From the records below, transcribe only the lines running from the one with "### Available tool" through the one with "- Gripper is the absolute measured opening". Keep both of those end lines.
[Provided records — start]
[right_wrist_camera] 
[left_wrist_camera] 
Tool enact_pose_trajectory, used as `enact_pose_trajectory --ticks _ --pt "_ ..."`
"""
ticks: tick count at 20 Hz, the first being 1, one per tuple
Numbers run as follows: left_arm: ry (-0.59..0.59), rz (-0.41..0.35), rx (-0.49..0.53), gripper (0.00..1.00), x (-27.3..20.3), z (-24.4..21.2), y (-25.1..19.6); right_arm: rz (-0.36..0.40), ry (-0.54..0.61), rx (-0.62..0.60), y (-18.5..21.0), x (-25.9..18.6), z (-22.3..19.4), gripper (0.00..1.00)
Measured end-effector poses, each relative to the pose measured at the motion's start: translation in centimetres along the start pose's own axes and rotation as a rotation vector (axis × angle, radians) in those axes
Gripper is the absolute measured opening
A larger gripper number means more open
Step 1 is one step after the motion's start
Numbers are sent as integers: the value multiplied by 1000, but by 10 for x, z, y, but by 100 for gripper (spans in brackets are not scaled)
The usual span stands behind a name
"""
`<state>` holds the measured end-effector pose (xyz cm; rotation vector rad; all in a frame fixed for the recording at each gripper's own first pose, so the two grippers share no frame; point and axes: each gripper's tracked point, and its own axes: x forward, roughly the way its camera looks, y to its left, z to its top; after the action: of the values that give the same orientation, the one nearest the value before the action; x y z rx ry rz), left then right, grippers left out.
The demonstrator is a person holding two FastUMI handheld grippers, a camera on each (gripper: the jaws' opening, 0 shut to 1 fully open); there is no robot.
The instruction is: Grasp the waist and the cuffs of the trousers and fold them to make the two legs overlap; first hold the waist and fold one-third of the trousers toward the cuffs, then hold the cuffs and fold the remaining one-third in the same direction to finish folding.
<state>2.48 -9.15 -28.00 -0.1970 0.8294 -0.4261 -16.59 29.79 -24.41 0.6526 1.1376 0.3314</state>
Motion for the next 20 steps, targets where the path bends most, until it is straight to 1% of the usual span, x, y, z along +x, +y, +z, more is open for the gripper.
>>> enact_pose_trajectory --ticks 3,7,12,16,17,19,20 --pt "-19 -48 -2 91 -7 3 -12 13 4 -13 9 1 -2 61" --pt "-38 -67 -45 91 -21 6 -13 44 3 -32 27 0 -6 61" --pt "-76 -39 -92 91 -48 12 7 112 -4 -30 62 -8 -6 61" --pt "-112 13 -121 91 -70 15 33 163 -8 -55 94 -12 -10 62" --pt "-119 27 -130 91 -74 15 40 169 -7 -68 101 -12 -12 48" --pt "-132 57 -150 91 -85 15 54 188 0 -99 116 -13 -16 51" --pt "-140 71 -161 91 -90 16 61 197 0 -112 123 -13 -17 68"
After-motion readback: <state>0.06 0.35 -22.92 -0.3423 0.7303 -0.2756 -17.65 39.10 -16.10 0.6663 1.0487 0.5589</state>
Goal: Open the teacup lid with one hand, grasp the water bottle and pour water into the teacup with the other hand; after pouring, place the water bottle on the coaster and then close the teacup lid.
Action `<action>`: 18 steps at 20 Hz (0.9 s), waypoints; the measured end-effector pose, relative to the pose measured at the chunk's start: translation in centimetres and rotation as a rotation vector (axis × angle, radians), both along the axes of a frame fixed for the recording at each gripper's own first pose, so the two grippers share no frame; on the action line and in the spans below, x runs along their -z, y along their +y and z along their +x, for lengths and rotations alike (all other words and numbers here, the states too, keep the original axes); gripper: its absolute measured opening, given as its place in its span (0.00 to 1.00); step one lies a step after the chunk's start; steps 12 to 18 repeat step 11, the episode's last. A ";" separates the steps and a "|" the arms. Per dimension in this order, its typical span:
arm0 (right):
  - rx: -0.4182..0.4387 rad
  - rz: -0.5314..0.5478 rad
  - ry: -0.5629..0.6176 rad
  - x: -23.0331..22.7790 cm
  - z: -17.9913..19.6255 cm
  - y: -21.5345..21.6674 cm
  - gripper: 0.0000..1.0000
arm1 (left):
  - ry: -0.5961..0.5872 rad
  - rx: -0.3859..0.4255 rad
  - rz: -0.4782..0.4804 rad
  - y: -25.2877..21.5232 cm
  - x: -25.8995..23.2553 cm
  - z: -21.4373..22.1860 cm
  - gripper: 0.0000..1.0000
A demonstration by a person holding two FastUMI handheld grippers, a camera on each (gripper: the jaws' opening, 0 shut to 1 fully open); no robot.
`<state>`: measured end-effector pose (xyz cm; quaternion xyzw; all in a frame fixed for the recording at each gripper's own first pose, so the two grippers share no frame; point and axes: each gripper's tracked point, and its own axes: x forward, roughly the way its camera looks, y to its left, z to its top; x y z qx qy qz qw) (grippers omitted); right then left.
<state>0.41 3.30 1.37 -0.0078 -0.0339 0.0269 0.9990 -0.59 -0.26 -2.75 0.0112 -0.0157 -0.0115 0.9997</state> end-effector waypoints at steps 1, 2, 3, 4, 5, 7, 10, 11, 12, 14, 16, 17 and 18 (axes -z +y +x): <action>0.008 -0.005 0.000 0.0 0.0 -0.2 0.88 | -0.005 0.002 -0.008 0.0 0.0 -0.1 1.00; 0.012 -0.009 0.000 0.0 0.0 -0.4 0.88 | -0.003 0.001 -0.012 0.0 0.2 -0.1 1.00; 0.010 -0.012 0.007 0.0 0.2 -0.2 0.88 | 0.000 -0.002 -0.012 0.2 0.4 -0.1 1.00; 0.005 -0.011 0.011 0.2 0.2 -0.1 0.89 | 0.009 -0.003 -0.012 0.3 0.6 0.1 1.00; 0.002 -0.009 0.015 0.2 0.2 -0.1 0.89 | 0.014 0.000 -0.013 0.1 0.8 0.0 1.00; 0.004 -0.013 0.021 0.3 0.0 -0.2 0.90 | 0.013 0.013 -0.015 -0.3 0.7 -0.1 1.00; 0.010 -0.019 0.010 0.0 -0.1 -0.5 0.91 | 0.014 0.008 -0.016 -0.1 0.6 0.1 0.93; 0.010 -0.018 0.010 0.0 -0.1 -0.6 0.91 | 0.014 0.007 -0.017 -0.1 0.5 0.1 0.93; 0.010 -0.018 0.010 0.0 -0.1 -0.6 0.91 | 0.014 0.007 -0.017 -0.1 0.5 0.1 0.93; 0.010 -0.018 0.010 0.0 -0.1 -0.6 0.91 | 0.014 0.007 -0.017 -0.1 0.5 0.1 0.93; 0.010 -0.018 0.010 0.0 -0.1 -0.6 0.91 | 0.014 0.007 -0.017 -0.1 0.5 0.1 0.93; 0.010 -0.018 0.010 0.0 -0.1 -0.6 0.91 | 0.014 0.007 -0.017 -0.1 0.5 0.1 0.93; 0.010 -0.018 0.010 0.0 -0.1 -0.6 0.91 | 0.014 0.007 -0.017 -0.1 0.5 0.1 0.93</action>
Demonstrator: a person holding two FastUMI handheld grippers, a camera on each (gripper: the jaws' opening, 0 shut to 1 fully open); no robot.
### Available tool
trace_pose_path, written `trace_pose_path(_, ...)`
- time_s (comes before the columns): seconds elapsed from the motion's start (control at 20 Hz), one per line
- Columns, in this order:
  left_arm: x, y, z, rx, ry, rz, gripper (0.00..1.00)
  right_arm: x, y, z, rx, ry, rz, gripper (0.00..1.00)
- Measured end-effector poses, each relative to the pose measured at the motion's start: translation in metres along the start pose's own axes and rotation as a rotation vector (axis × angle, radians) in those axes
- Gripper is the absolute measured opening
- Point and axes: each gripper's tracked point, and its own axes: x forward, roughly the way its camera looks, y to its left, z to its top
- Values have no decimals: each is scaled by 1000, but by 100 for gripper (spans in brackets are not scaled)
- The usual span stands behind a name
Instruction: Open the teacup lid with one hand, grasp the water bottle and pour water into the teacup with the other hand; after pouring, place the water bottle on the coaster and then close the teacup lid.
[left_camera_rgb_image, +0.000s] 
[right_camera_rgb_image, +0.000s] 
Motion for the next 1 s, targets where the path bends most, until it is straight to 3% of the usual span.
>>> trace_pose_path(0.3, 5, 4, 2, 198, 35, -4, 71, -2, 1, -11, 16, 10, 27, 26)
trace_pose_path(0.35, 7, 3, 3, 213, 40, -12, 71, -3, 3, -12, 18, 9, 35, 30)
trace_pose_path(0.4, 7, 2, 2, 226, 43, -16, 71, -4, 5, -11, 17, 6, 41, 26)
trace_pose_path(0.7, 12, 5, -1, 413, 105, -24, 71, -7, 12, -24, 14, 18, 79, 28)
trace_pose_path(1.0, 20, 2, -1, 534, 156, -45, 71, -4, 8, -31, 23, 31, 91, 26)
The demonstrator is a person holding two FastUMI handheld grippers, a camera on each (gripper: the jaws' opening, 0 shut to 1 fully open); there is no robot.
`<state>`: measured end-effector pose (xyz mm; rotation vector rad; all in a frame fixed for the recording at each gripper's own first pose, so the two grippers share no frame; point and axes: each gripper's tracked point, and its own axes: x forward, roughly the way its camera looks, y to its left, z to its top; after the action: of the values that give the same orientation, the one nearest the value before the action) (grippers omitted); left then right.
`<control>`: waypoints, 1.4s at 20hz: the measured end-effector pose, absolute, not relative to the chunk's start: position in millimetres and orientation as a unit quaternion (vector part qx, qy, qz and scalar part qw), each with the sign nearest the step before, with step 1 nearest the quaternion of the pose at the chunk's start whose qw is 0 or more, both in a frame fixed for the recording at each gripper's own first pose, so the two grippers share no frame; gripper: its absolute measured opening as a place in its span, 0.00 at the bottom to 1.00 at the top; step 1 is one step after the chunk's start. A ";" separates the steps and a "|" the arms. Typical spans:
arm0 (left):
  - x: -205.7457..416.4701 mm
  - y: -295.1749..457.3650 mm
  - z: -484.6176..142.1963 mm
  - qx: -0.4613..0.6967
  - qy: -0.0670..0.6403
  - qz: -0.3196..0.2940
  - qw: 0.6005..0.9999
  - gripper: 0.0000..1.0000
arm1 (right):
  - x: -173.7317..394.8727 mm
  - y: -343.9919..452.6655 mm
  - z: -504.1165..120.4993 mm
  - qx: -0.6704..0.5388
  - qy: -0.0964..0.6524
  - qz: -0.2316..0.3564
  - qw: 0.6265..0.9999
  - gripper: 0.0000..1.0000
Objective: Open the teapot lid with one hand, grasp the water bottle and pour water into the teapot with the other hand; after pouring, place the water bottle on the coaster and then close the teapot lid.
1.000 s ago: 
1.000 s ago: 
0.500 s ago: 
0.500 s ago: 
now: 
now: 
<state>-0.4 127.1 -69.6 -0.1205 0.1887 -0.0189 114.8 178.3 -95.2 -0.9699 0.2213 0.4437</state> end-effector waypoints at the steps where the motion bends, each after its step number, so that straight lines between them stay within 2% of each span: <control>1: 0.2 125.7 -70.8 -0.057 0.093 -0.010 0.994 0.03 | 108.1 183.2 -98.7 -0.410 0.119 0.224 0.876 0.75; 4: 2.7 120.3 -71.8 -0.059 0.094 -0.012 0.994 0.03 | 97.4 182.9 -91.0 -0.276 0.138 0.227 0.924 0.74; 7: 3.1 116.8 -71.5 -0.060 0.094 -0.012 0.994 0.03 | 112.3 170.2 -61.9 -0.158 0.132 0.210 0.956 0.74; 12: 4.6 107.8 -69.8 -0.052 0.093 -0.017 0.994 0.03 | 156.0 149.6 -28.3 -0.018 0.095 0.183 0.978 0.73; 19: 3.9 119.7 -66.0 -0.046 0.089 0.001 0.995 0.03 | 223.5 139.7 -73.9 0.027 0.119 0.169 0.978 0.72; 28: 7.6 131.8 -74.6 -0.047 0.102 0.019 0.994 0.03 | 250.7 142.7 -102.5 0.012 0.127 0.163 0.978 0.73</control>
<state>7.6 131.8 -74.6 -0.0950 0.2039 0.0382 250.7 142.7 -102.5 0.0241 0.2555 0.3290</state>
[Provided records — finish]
_Reply_.
### Available tool
trace_pose_path, written `trace_pose_path(_, ...)`
- time_s (comes before the columns): seconds elapsed from the motion's start (control at 20 Hz), one per line
- Columns, in this order:
  left_arm: x, y, z, rx, ry, rz, gripper (0.00..1.00)
  right_arm: x, y, z, rx, ry, rz, gripper (0.00..1.00)
- Measured end-effector poses, each relative to the pose measured at the motion's start: translation in metres along the start pose's own axes and rotation as a rotation vector (axis × angle, radians) in those axes
- Gripper is the absolute measured opening

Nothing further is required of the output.